Tenía sir John algunos libros, y me prestaba los que le pedía. Me dejó el libro de Volney, sobre Egipto y Siria, y los viajes de Alí Bey.

Al llegar a la vista del puerto de Alejandría la organización y la etiqueta del barco variaron. El capitán dejó su familiaridad y se convirtió en un jefe frío y desdeñoso. Su cámara quedó convertida en el palacio de un sátrapa con su correspondiente guardia.

La etiqueta era más rigurosa que en China. Yo tuve que salir de mi hermoso camarote y marchar a la cámara de los pilotos. Uno de ellos, que tenía un álbum de vistas grabadas, sacó una del faro de Alejandría y me mostró una torre asentada sobre una roca, con un brasero humeante en la punta.

Aquel era el antiguo faro, que se consideraba como una de las siete maravillas del mundo, dibujado conforme a las descripciones de los antiguos, porque ya no existía, y, en su lugar, estaba el castillo que hizo construir el sultán Solim en el siglo XVI.

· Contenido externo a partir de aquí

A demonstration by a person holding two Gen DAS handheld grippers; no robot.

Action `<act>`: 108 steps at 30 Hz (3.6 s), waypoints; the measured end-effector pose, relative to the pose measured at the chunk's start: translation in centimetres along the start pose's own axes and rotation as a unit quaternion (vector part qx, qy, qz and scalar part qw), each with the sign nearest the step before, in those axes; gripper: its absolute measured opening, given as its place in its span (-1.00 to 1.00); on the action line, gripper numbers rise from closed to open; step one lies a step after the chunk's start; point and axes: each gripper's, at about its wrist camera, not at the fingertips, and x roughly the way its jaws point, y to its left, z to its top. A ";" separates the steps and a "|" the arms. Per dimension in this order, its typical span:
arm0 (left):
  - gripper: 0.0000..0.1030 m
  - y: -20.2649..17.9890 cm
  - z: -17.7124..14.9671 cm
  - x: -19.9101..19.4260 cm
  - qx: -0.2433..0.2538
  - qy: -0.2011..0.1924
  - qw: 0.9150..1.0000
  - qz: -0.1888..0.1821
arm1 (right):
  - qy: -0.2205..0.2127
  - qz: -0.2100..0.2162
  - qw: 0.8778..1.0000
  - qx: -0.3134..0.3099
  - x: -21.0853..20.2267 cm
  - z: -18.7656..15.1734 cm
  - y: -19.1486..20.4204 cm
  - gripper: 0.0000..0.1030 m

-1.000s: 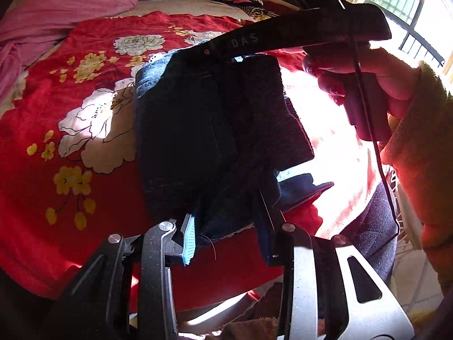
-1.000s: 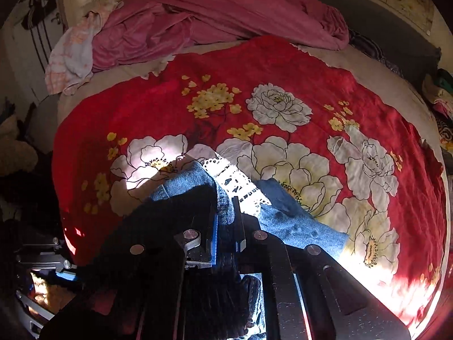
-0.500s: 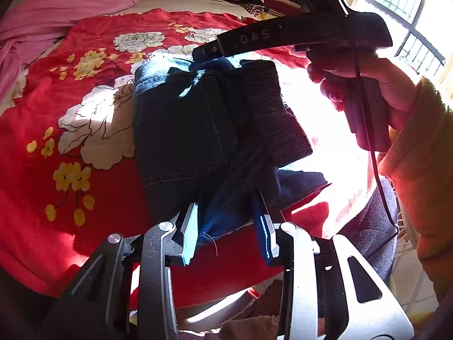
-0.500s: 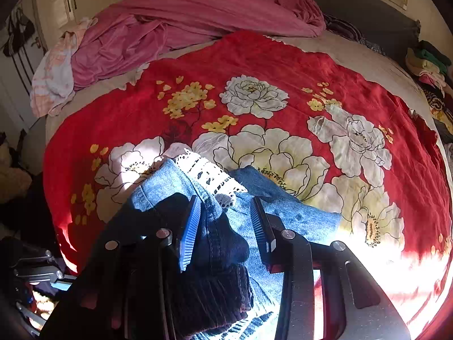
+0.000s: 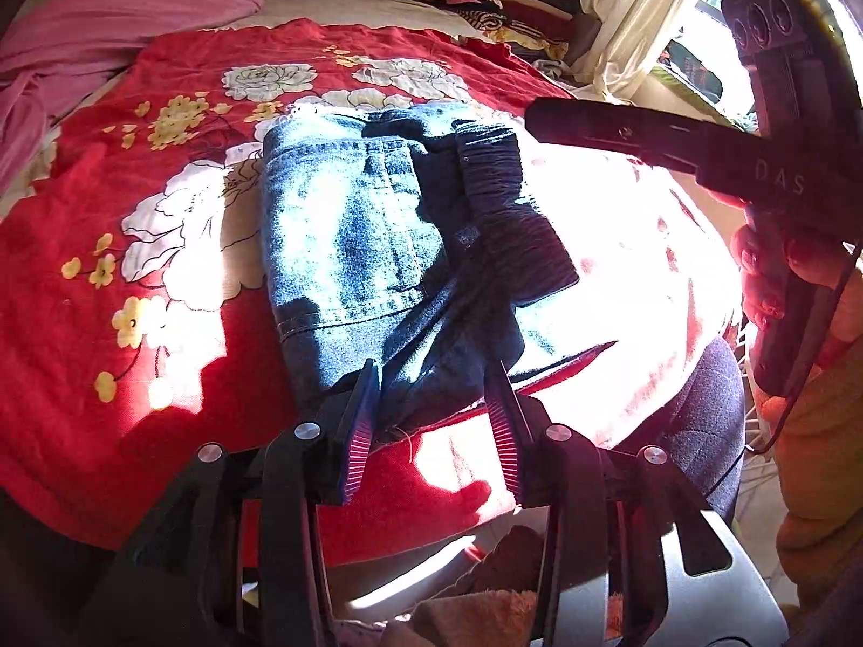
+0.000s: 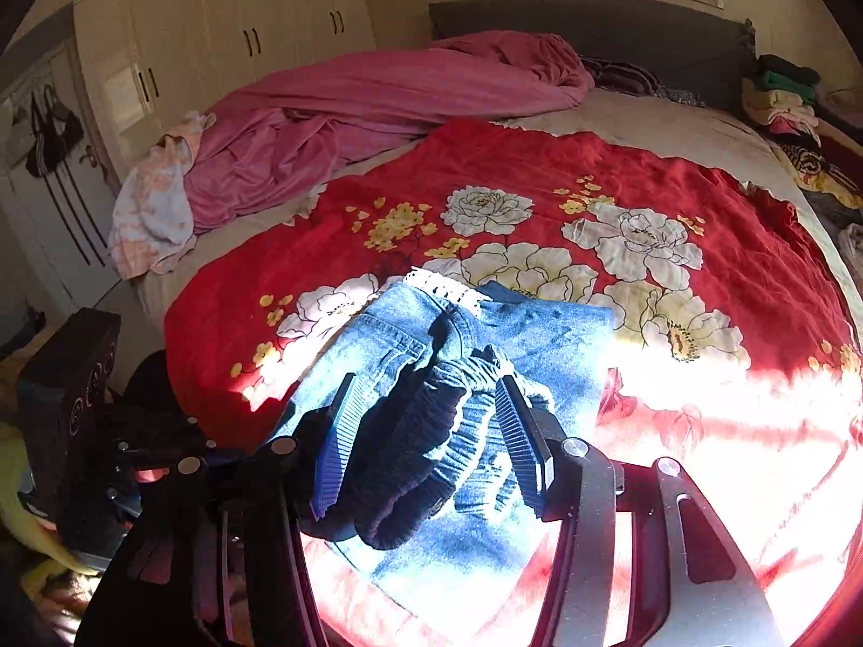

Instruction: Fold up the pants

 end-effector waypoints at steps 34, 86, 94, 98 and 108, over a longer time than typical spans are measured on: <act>-0.34 1.5 0.5 -0.4 -0.017 0.000 0.999 0.032 | 0.066 -0.001 0.997 0.028 1.8 -8.7 0.8 -0.81; 0.60 1.2 2.0 -5.2 -0.020 -0.058 0.997 0.047 | -0.077 -0.128 0.985 0.087 -7.1 -6.7 1.5 0.83; 0.81 2.2 2.5 -4.9 -0.037 -0.062 0.995 0.061 | -0.078 -0.151 0.980 0.102 -6.8 -6.6 0.8 0.86; 0.81 2.9 3.0 -4.6 -0.045 -0.062 0.995 0.066 | -0.073 -0.162 0.978 0.109 -6.4 -6.4 0.1 0.88; 0.81 4.6 4.3 -3.0 -0.066 -0.057 0.993 0.075 | -0.065 -0.171 0.975 0.130 -5.1 -5.4 -2.3 0.88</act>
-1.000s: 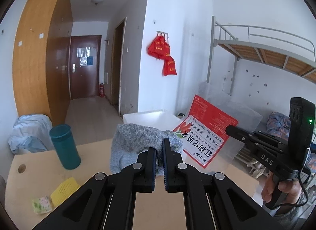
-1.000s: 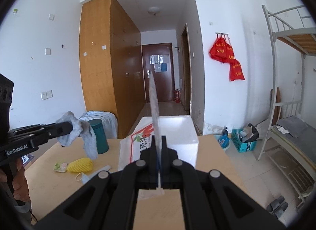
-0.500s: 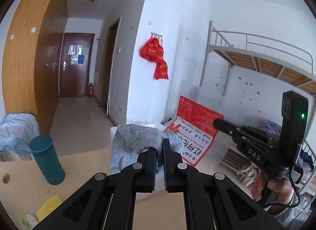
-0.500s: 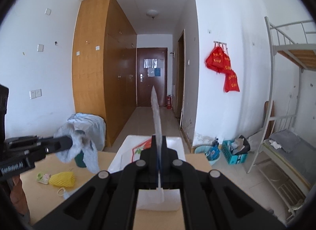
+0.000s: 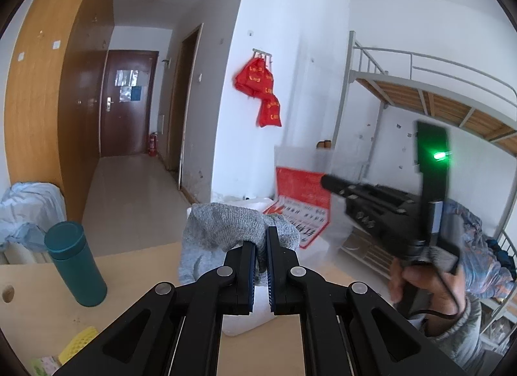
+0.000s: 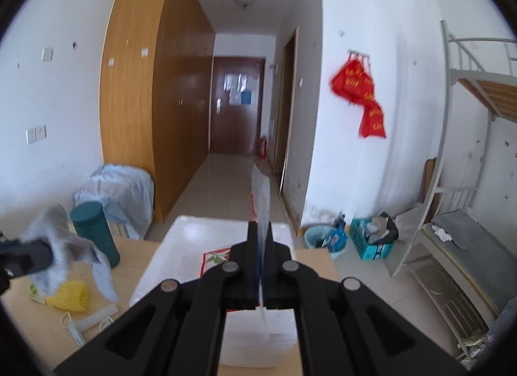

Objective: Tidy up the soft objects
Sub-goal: 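Carry the zip bag into the white foam box with the right tool while the left tool carries the sock, then open the right tool to release the zip bag inside the box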

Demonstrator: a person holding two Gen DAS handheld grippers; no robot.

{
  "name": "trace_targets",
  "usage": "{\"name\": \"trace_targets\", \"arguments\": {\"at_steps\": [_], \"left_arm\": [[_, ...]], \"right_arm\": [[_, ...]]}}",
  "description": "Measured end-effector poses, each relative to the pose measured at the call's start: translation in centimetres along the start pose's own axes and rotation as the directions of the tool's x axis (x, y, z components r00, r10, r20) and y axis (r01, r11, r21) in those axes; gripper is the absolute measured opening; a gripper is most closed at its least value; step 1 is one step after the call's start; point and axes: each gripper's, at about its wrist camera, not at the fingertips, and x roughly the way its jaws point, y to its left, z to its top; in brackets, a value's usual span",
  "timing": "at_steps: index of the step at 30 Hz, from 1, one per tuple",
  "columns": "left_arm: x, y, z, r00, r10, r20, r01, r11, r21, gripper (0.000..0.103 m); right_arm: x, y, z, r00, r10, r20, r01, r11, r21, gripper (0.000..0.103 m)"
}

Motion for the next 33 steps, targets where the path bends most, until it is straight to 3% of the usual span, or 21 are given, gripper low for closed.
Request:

Por la mañana, al amanecer, me levanté de la cama y me asomé a la borda. No se veía más que la costa baja, amarillenta, iluminada por el sol; la ciudad, vagamente, y la columna de Pompeyo, que se destacaba con claridad.

Estuvimos mucho tiempo parados delante de Alejandría. Yo sentía impaciencia y un gran deseo de bajar a tierra; pero como allí, en el barco, todo se hacía siguiendo el protocolo, tuve que esperar.

Al día siguiente nos acercamos al puerto al amanecer; por la mañana llegó el cónsul inglés de Alejandría, fue a visitar a sir John y tuvo con él una larga conferencia.

Pudimos contemplar la ciudad iluminada por el sol, que me pareció un montón de ruinas; las fortalezas, el faro, las torres y los mástiles de los barcos.

Después de la entrevista el capitán me avisó que si quería saltar a tierra podía entrar en Alejandría, en compañía del cónsul, como súbdito inglés, sin que en la aduana me molestasen.

Fui a dar las gracias a sir John, que me escuchó impasible, y me hizo un saludo militar como si no me conociera, y bajé a la lancha del cónsul. Pasamos por delante del faro actual; una bastilla, con una torre para señales, y alrededor de la fortaleza una muralla con sus cubos, que rodean la isla.

Entramos en el puerto de Eunostos y desembarcamos cerca de la aduana. Yo subí en un coche que esperaba al cónsul y fui con él hasta su casa.